I have recently purchased Pieter Hugo’s book ‘Kin’ and thumbing through this book I started to feel a very strong connection with the message, well part of the message any way. I can’t relate to my home being South Africa, but the notion of ‘home’ is a strong one within my most recent project.
“[…]to look at the tenuous ties that bind us to, and repel us from each other. Home is where belonging and alienation coexist. Does this belonging liberate or confine us? Does it tie us to the terrible weight of history or free us from it?”
-Pieter Hugo, Kin.
This is where I go back to talking about myself, my project ‘ ‘S e Croitears a th’ Annainn’ (We are Crofters) looks at crofting in the small area around where I live. Most of these places, though not my home (nor do some of them have children of my age), are places of my childhood memories. I have these ties to the place, we never moved house, my mother has lived in our home for over 30 years. From knocks on the skirting to the way the grass grabs to the rocks in the surrounding fields, it is home.

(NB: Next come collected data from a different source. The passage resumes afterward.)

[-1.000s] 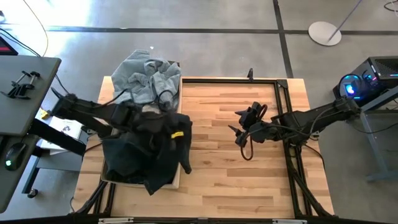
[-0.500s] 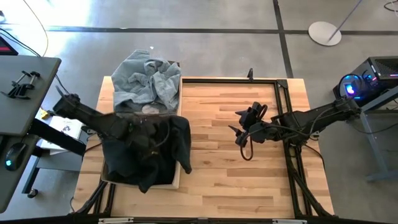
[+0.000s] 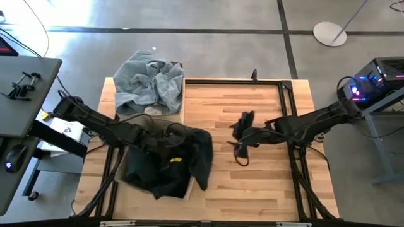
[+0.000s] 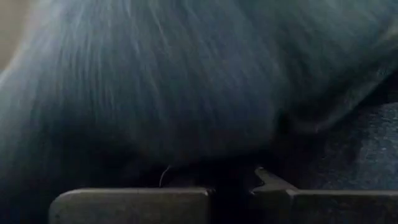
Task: Sort clothes
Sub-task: Put the black pants into the bottom brown laundry organizer
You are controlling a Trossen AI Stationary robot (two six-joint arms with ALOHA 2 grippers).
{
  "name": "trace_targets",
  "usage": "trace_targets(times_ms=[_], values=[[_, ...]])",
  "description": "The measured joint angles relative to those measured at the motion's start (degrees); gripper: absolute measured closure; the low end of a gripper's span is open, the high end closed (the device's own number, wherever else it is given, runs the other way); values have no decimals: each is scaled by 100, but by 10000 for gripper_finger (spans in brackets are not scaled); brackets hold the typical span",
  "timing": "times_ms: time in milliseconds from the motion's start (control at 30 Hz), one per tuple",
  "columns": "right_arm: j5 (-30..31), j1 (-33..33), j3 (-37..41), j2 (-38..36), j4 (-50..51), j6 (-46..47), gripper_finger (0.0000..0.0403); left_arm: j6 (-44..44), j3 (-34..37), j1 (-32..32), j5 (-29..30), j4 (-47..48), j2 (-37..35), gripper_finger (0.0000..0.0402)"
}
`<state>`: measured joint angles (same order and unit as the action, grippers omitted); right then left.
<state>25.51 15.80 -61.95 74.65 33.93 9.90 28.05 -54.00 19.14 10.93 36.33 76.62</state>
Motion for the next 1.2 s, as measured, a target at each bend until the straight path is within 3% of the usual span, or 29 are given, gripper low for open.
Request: trace_targets(times_ms=[167,300,367,533,633,767,967,1067,1200], values=[[-390,-49,0,615,28,-208,116,-845,-406,-339,977,-571,15,401],[-1344,-158,410,940,-218,-434,116,-1262,-665,-545,1218,-674,21,401],[-1645,-272,889,1003,-908,-438,116,-1407,-830,-607,1235,-799,18,401],[-1576,-605,2063,935,-2990,53,116,-1576,-1238,-595,1240,-675,15,401],[-2009,-787,2658,948,-4554,301,116,-1569,-1564,-499,1229,-581,0,401],[-2114,-919,3189,1052,-6148,340,116,-1391,-1728,-350,866,-630,-1,401],[-2292,-982,3242,1065,-7293,-84,134,-644,-1274,-156,839,-463,4,401],[-2570,-978,3067,1021,-7617,-382,166,-193,-833,-95,1051,-488,2,401],[-2611,-1005,2662,1010,-7303,-677,223,175,-133,-138,1139,-1081,0,401]])
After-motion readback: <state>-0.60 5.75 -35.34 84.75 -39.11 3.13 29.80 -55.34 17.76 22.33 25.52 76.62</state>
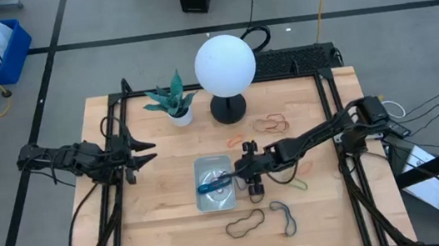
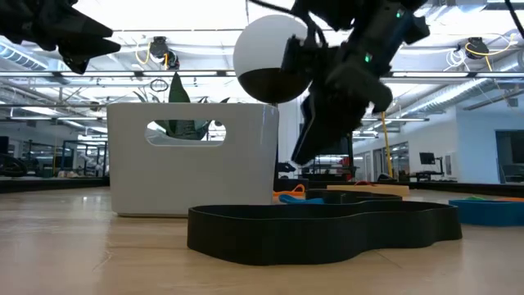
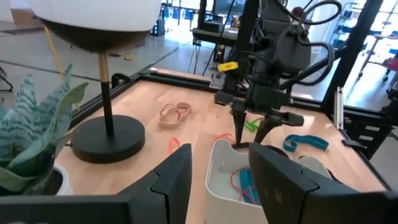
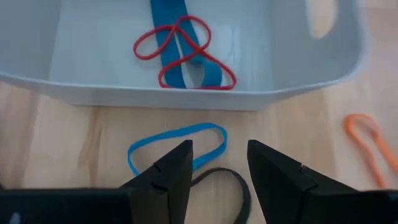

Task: Pick and place rubber bands into bin
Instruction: Put the small blue rubber band into the gray bin

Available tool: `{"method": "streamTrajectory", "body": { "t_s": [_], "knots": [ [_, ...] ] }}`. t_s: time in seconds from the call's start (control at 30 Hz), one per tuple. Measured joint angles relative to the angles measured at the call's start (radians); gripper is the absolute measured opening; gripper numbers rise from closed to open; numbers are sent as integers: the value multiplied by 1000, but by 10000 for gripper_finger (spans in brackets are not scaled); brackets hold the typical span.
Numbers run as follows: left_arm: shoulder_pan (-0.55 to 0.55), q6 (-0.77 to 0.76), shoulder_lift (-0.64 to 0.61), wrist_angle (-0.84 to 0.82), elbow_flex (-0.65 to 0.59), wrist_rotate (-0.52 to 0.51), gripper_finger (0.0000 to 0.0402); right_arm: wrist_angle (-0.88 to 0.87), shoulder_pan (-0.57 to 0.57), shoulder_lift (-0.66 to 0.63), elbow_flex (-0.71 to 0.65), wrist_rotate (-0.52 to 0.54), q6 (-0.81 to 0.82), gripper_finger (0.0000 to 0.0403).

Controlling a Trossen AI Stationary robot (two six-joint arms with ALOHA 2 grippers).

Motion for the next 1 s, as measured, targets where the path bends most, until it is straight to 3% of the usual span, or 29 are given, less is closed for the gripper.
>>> {"method": "streamTrajectory", "body": {
  "t_s": [0.5, 0.73, 1.0],
  "knots": [
    [0, -24, 0, -30, 0, 0, 166, 108, -40, 123, -1, -2, -39, 144],
    [0, -25, 0, -30, 0, 0, 166, 109, -61, 155, 3, -93, -45, 143],
    [0, -25, 0, -30, 0, 0, 166, 95, -60, 156, 2, -102, -46, 88]
  ]
}}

This project started out as a way to document the surrounding area, in a hopefully new way, most people that photograph the Hebrides, and its ways of life, are not local. I feel that this tie to the place has changed the way I have looked at the area, but thats not to say you will see it in the same way, I can’t tell you how to see. But this project has ended up being about my ties to the land, the inescapable locality, I tried to detach myself from myself, but the place took charge and I am happy with the resulting photographs.